• _Task statement_: Please give again, word for word, the line that contains "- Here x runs" and every line after it to the end of the data, with no other lines.

_ _ _ _

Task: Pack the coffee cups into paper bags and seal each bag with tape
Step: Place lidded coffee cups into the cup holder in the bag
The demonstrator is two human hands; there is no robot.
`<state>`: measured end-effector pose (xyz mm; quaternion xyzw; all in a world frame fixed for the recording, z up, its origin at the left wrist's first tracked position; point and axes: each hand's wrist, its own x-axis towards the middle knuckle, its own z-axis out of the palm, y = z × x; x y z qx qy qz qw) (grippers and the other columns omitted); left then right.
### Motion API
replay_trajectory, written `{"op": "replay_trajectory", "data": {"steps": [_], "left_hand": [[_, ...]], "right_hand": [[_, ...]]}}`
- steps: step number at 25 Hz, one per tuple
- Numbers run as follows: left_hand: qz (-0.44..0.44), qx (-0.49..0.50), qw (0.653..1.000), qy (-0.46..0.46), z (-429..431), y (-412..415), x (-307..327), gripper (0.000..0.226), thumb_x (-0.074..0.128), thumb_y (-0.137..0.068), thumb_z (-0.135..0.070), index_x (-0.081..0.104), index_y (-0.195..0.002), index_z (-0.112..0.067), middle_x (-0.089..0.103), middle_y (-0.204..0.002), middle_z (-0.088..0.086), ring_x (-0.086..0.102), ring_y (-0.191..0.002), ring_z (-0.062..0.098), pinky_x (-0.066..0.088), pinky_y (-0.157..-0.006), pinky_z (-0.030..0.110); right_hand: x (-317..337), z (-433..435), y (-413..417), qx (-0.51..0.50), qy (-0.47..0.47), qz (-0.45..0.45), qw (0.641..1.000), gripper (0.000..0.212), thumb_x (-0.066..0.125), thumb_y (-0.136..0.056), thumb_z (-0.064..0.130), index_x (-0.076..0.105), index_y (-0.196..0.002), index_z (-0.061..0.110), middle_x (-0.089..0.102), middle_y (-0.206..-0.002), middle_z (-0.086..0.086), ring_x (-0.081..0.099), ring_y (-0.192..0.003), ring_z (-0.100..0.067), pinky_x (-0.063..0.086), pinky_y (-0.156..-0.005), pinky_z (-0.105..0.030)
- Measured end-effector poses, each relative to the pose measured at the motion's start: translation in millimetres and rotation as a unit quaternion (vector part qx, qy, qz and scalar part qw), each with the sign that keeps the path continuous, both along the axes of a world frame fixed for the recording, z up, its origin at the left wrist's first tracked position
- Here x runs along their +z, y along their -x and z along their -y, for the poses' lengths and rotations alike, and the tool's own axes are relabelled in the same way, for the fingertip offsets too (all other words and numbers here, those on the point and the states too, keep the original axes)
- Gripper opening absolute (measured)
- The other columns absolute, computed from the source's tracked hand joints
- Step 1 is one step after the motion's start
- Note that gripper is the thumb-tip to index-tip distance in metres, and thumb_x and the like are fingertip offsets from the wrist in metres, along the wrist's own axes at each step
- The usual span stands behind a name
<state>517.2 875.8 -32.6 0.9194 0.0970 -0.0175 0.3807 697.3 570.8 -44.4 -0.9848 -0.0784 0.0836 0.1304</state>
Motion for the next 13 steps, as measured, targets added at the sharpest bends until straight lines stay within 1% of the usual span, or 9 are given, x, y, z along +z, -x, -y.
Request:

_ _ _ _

• _Written solution_:
- Here x runs along their +z, y along their -x and z along their -y, for the poses' lengths and rotations alike, and the tool's own axes are relabelled in the same way, for the fingertip offsets too (all other words and numbers here, those on the point and the states too, keep the original axes)
- Gripper opening absolute (measured)
- The other columns absolute, computed from the source's tracked hand joints
- Step 1 is one step after the motion's start
- Note that gripper is the thumb-tip to index-tip distance in metres, and thumb_x and the like are fingertip offsets from the wrist in metres, along the wrist's own axes at each step
- The usual span stands behind a name
<state>517.2 875.8 -32.6 0.9194 0.0970 -0.0175 0.3807 697.3 570.8 -44.4 -0.9848 -0.0784 0.0836 0.1304</state>
Motion for the next 13 steps, as measured, targets added at the sharpest bends until straight lines stay within 1% of the usual span, or 9 are given, x, y, z along +z, -x, -y.
Request:

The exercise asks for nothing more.